Ouch. Is the U.S. really that different, in terms of the average person’s experience? Makes me wonder again about moving to Canada, or Holland.
Every time a nation becomes truly advanced in terms of democratic, egalitarian education and prosperity it loses the faith. It’s guaranteed. That is why perceptive theists are justifiably scared. In practical terms their only practical hope is for nations to continue to suffer from socio-economic disparity, poverty and maleducation.
Yes, that does seem to be what they want.

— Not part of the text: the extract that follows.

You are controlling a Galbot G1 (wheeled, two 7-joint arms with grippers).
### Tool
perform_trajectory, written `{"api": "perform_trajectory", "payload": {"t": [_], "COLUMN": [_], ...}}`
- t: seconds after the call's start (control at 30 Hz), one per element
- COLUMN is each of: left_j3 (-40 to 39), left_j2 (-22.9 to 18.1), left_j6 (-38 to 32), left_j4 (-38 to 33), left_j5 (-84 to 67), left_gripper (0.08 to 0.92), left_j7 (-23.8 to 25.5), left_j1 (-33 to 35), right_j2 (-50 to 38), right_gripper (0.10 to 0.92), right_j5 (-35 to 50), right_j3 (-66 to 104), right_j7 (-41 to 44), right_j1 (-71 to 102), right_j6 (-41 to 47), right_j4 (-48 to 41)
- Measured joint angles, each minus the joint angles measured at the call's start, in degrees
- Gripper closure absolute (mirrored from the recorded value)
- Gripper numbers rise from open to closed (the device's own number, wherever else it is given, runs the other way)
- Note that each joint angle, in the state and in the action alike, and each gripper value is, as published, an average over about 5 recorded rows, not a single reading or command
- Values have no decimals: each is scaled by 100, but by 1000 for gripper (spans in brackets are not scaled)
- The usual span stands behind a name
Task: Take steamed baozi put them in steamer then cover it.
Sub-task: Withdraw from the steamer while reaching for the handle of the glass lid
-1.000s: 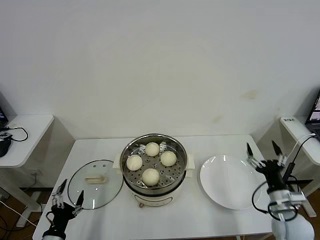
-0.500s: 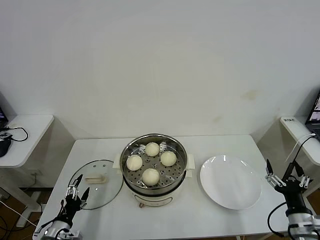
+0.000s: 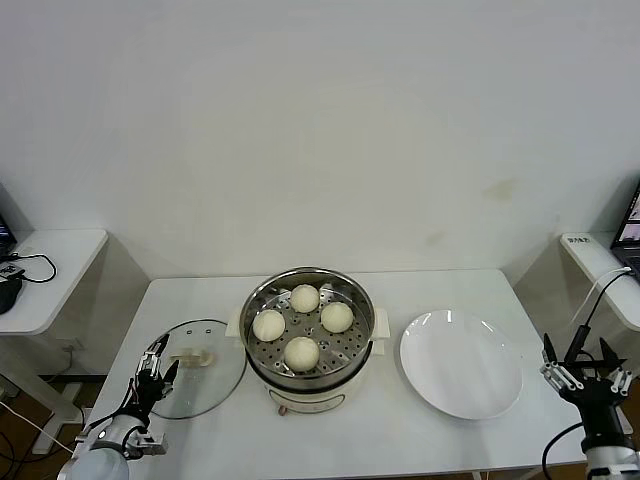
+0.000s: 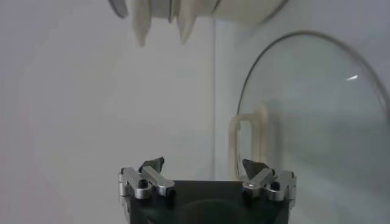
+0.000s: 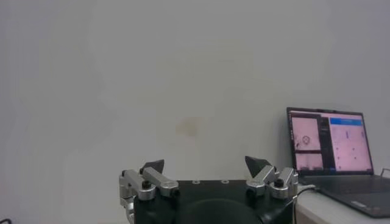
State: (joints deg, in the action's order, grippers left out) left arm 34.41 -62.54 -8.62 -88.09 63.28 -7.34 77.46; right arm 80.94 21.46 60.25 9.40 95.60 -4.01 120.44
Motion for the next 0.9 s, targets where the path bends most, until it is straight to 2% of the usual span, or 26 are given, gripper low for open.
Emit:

In the end what humanity chooses to believe will be more a matter of economics than of debate, deliberately considered choice, or reproduction. The more national societies that provide financial and physical security to the population, the fewer that will be religiously devout. The more that cannot provide their citizens with these high standards the more that will hope that supernatural forces will alleviate their anxieties. It is probable that there is little that can be done by either side to alter this fundamental pattern.
Well, I still think you have misunderstood what “religious belief” is. But from the international, statistical point of view, that probably doesn’t matter. And even if your speculations regarding its causes are false, the trend seems to be strong. Thanks for the best news I have heard in years.